PDA

View Full Version : PhpDig Ignoring Something in robots.txt


Destroyer X
06-18-2004, 12:44 PM
Hi everyone! As I'm trying to configure PhpDig for my own needs on my Web site, I created a robots.txt so PhpDig, and other search engines for that matter, will ignore certain folders. Here's what my robots.txt file looks like:

# robots.txt for http://www.destroyerx.net/

User-agent: *
Disallow: /cgi-bin
Disallow: /chris
Disallow: /errors
Disallow: /forum
Disallow: /images
Disallow: /poll
Disallow: /search
Disallow: /screenshots
Disallow: /stats
Disallow: /Templates
Disallow: /thumbs
Disallow: /formerror.php
Disallow: /formmail.php

Anyway, I managed to run the spider, and while it ignored almost all the folders and files I specified, it indexed my Error 404 page (a file in a folder I specified not to index). Here's what it says below:

level 1...
2:http://www.destroyerx.net/errors/404.php
(time : 00:00:16)

level 3...
Duplicate of an existing document
15:http://www.destroyerx.net/errors/404.php
(time : 00:01:52)

Duplicate of an existing document
26:http://www.destroyerx.net/errors/404.php
(time : 00:03:09)

etc., etc. etc.......

While it didn't index my 400.php, 401.php, 403.php, and 500.php in my errors folder, it did index my 404.php error page. Now, is there something wrong with the syntax of my robots.txt page for it to index that error page and somehow not index the others.

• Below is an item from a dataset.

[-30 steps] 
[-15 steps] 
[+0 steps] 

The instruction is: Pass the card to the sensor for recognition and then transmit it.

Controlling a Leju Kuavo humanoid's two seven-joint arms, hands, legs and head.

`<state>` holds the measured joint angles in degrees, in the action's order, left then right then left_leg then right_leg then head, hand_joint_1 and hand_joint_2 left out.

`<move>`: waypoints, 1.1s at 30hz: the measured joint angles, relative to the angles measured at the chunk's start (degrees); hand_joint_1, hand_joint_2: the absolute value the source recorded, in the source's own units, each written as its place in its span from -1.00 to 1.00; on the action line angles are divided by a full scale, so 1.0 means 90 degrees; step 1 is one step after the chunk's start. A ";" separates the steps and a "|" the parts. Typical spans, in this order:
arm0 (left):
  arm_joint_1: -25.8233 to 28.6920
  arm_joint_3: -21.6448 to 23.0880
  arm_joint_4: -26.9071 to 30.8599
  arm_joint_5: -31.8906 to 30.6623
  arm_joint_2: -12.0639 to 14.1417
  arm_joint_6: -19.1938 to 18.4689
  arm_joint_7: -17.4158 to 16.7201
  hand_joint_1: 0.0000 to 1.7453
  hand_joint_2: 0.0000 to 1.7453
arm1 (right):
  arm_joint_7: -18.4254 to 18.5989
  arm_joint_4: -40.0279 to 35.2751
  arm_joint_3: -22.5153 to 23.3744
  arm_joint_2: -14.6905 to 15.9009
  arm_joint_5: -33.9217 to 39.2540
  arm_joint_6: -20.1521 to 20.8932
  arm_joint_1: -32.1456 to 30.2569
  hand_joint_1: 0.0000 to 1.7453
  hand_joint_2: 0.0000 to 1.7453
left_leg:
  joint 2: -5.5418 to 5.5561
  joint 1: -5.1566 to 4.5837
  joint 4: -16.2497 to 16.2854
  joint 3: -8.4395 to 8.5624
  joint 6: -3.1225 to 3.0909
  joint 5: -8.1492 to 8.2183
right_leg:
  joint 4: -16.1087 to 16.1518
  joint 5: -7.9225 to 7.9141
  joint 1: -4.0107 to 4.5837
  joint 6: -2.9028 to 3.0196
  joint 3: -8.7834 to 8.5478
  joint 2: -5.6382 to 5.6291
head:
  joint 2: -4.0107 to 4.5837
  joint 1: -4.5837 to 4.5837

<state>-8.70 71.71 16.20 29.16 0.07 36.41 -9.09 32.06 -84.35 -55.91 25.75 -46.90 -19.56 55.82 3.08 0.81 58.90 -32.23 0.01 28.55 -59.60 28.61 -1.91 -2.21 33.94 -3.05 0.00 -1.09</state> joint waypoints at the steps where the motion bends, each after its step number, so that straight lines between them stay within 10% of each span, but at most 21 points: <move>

Thanks everyone for your time. Ciao for now!

Charter
06-18-2004, 01:06 PM
Hi. Maybe there is a bad link? If not, you can delete the 404.php page from the search in the admin panel. Otherwise, maybe try replacing the phpdigReadRobotsTxt function in robot_functions.php with the function contained in the zip found here (http://www.phpdig.net/showthread.php?threadid=942).

Destroyer X
06-18-2004, 01:57 PM
Well, I don't know why it keeps indexing my 404.php page, but I removed my "errors" folder from being indexed. Anyway, thanks for everyone's help.

Ciao for now!